Buying an iPad Just the First Step for Advisors on the Go

By Amy McIIwain, President, Financial Social Media on Tuesday, March 27th, 2012

Advisors have fallen in love with tablet computers. But now that the applications are finally catching up, putting them to work in your practice requires actually rethinking your approach to time management, client presentations and even data security.

While tablet-based versions of popular wealth management programs are finally coming out, low reported deployment rates indicate that advisors are still relying on makeshift solutions for integrating their mobile computers into their business routine.

At this point, the iPad in particular is almost ubiquitous in some corners of the industry. You see advisors pull out their tablets the way they used to pull out a Blackberry or Palm Pilot.

Accounting and custody platform providers have bent over backward to create dedicated mobile apps, but uptake rates from giant vendors like Pershing are reportedly under 10%.

What’s going on here? As with most new technologies that attract a big following quickly, I think many advisors have been caught up in the mobile platform phenomenon without having a clearly thought-through need for it.

Now the industry recognizes that mobile computing is a solution looking for a problem. Do advisors use it simply to keep in touch with the office, or to bring the “office” data environment out to enable better offsite meetings with clients and prospects?

If the former, then the iPad is just a Blackberry with a larger screen. But otherwise, advisors who can bring their applications out of the office need to consider the implications of taking your show on the road.

Make sure all the accounts are loaded

One stumbling block has been the lack of new operational guidelines for actually getting out of the office without wrecking productivity.

Start with making sure the tablet can actually be loaded with all the client files and research that the meeting requires -- especially if the advisor is visiting clients at home or in their own places of business.

The more information the advisor has about all accounts, the better. Having to say “I’ll look that up for you when I get back” or “I’ll make that happen at the office” opens a window for something to go wrong in the transition and may eventually hurt the relationship or waste a business opportunity.

On the other hand, the ability to propose complex financial solutions and execute them remotely can still impress clients for whom true mobile capabilities beyond calendar management and communications are still relatively mobile and rare.

Instant gratification is one of the fastest ways to any client’s heart, and if you can combine that with a sense that you have your eyes on the entirety of his or her finances, we’ve found that the referrals can truly generate themselves.

However, to take advantage of this, you truly do actually have to leave the office. Otherwise, I think mobile technology simply presents a fairly expensive distraction for an advisor whose practice is still exclusively geared around bringing clients in for meetings.

There will be times when your business needs the speed and storage capacity of a laptop or desktop computer. It would be a mistake to try to use smart phones and tablets for these tasks simply for novelty’s sake -- after all, nobody wants the presentation to crash halfway through.

Identify your goal first and pick the technology platform accordingly. For example, smart phones are wonderful things, but are not very good for viewing a lot of information -- small screens -- or entering a lot of data. You still want a keyboard to type on and a big screen to see what you’re doing.

The iPad has the screen, but is relatively bulky as a trade-off. Phones are valuable because they are very unobtrusive, fitting into a pocket or purse and accessible for quick, discreet access to data or transactional tools.

The tablet is about as bulky as a notebook or old-fashioned binder, which is not terrible. Sooner or later, this form factor has a good shot at replacing paper documents, perhaps complete with a stylus for electronic “signature.”

Beware of security issues

Speaking of authentication, mobile devices lag desktop and laptop computers in terms of data protection, mostly because they have not yet become the focus of much in the way of attacks.

When was the last time you saw a tablet or smart phone running some sort of anti-virus program?
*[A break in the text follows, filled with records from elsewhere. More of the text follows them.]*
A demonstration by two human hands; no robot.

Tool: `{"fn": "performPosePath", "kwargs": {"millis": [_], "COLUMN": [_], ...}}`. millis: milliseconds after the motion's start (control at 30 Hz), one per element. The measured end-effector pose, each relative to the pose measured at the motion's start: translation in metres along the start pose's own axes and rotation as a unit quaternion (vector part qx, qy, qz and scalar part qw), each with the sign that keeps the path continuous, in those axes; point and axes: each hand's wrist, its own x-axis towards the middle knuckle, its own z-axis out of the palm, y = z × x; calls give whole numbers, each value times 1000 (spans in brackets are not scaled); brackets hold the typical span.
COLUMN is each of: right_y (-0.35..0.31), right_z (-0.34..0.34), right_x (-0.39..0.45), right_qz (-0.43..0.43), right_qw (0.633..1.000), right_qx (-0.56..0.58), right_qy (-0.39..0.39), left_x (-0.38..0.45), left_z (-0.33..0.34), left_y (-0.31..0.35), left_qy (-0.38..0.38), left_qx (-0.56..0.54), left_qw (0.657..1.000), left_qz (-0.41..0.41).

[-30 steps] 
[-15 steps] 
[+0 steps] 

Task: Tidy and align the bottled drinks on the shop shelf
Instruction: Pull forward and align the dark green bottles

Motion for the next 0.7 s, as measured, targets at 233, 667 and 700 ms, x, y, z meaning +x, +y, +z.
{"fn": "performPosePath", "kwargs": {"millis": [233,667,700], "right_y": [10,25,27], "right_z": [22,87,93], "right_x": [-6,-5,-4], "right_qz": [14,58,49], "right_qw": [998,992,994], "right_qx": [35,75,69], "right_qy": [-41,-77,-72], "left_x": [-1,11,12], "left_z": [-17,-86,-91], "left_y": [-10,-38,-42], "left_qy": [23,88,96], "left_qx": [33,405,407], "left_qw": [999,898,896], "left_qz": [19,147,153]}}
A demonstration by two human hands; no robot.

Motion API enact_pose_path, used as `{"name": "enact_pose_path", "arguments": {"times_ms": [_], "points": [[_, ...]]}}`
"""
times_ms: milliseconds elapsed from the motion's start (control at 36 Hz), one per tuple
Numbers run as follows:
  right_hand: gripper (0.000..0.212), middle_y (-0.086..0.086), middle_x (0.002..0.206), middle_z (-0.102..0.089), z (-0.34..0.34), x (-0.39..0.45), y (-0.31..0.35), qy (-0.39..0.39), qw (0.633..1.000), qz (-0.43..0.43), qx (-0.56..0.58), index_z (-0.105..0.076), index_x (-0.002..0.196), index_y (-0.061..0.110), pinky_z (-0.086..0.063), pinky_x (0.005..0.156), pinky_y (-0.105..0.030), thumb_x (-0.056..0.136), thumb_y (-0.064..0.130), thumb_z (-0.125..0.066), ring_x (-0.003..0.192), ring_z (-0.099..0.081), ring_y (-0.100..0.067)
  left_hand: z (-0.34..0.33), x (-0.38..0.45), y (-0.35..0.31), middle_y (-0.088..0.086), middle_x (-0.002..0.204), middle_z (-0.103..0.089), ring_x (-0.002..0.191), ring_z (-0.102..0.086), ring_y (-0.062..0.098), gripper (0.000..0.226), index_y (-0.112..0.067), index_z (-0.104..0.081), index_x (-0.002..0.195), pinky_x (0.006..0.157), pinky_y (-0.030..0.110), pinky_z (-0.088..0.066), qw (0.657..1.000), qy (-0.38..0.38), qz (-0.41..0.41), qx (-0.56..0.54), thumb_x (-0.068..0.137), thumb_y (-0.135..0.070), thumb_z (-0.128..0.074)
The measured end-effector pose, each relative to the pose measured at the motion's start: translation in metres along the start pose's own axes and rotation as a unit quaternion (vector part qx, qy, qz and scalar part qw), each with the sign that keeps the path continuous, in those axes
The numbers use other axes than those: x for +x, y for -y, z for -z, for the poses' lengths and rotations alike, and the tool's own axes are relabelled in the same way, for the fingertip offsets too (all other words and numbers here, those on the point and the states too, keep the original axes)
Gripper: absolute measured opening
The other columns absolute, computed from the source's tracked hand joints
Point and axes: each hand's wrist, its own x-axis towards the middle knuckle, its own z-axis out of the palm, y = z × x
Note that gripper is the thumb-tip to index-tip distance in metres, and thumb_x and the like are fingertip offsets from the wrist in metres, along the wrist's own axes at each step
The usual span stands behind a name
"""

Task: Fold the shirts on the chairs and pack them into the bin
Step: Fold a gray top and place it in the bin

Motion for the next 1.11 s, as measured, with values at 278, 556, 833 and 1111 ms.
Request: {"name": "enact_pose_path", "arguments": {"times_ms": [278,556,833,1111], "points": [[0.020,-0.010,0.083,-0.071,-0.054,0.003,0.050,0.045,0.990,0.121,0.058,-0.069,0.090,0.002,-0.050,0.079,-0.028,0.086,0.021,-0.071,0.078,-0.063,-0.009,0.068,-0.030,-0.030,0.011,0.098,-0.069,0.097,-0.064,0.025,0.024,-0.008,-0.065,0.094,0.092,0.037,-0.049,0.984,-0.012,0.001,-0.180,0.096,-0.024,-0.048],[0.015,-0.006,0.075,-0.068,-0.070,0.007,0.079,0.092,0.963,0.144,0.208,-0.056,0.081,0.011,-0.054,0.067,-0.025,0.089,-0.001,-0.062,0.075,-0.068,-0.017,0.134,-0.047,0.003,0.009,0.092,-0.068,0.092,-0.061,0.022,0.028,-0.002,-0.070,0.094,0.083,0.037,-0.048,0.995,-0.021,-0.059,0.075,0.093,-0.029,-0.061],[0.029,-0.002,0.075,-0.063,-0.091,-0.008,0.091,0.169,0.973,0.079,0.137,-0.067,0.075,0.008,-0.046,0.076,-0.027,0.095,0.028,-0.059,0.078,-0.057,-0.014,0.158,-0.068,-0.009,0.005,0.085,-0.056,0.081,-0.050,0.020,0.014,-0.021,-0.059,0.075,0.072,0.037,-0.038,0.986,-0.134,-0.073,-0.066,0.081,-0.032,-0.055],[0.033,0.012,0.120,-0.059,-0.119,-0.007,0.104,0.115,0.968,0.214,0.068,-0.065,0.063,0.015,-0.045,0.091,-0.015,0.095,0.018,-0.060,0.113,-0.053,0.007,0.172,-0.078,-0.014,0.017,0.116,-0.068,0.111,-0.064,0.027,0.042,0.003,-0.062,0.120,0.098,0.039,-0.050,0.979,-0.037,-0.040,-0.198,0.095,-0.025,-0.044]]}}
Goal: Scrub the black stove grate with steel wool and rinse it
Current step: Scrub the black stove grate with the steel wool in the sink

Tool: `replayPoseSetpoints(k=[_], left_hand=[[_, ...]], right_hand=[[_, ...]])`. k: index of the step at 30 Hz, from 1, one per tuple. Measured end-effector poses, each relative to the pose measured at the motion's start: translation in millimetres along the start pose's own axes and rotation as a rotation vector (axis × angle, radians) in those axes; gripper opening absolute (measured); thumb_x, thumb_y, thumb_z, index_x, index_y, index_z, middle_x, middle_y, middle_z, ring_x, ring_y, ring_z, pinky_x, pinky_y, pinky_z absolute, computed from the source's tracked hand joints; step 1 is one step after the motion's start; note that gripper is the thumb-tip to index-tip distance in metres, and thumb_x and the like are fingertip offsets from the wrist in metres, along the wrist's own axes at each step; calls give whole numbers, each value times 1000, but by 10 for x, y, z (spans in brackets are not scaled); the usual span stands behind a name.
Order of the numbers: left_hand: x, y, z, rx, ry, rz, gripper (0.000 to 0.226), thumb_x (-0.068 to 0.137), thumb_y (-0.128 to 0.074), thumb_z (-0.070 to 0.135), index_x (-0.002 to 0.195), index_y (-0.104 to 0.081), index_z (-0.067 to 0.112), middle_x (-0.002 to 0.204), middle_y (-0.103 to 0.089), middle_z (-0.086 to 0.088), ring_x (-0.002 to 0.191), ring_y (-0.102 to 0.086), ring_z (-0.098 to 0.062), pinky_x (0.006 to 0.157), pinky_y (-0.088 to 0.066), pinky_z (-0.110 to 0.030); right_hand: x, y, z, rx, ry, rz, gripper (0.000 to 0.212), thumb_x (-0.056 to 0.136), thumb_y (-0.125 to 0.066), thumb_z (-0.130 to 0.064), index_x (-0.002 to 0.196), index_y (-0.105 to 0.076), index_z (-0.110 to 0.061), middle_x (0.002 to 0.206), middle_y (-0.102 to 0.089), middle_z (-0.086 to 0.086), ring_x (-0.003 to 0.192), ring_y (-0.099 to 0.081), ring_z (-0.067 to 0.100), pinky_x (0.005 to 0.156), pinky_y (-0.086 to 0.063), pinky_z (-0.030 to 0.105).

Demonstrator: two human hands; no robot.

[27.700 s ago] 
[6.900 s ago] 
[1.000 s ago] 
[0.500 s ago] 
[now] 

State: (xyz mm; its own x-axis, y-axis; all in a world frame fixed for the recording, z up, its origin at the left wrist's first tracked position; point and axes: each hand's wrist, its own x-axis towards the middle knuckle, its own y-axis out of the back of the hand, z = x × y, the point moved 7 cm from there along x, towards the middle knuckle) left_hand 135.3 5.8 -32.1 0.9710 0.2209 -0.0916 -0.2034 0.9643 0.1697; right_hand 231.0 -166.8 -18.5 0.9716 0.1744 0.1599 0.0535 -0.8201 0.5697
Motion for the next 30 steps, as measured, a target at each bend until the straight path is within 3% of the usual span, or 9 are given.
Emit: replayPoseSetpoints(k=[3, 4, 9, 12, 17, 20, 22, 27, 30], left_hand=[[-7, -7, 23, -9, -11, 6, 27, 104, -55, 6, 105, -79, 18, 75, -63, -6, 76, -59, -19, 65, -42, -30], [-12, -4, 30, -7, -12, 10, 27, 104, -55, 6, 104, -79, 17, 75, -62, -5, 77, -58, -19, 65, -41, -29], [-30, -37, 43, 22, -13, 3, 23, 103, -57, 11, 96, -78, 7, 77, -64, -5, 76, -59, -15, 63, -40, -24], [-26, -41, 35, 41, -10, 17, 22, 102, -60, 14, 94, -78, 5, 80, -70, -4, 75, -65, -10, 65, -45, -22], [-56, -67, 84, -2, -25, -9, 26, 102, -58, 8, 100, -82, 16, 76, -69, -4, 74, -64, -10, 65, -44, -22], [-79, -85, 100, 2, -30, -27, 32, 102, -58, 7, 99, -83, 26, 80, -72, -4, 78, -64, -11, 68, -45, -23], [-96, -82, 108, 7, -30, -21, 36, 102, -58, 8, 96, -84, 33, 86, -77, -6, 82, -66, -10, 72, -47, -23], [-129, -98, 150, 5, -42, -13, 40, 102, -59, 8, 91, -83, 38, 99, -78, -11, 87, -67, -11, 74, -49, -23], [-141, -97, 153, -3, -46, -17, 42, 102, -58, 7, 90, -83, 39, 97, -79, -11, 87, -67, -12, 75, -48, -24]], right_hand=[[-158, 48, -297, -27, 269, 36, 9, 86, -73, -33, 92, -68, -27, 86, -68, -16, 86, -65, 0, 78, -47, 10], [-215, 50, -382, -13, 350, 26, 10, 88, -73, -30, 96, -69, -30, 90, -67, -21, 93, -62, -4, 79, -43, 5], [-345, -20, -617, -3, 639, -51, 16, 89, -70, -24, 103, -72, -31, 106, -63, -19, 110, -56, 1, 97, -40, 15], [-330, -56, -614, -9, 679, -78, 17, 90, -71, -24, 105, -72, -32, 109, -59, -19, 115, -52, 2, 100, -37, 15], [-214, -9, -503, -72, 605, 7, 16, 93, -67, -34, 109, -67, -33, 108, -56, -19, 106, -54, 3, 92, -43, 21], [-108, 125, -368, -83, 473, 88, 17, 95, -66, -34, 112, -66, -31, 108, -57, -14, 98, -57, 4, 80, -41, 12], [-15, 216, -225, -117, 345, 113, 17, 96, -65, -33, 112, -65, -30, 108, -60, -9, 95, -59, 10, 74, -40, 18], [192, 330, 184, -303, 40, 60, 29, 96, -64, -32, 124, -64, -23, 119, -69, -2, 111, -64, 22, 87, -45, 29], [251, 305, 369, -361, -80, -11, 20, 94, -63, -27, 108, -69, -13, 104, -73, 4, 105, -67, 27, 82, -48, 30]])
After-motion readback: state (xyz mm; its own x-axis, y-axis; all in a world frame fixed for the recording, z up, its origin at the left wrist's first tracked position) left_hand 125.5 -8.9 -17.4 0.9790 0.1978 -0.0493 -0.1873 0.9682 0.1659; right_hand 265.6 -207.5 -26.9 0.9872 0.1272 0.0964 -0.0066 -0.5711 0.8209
When was the last time you saw a desktop or laptop computer not running an anti-virus program?

Of course, the smaller a device is, the easier it is to misplace or forget in a public place -- and the more popular a device is, the more likely a thief is to target it.

We don't yet think of a smart phone or tablet being stolen, but imagine what would happen if a thief got access to your client records.

Until security technology catches up and can protect mobile devices at a reasonable price point, there's a danger to carrying too sensitive information on them. Much better to use them to open a secure connection to the home, office or a cloud-based solution where the information is protected and passwords are stored.

The next revolution is already coming

Finally, even if you haven’t leapt to download the backoffice apps that your vendors have developed, think about client-facing software for your clients to run on their iPads.

After all, the tablet computer is a consumer device, so maybe its greatest potential is as a way for professionals -- including advisors -- to deliver their expertise when it’s the consumer who is on the go.

The advisor doesn’t even have to be present. Now that’s a mobile revolution.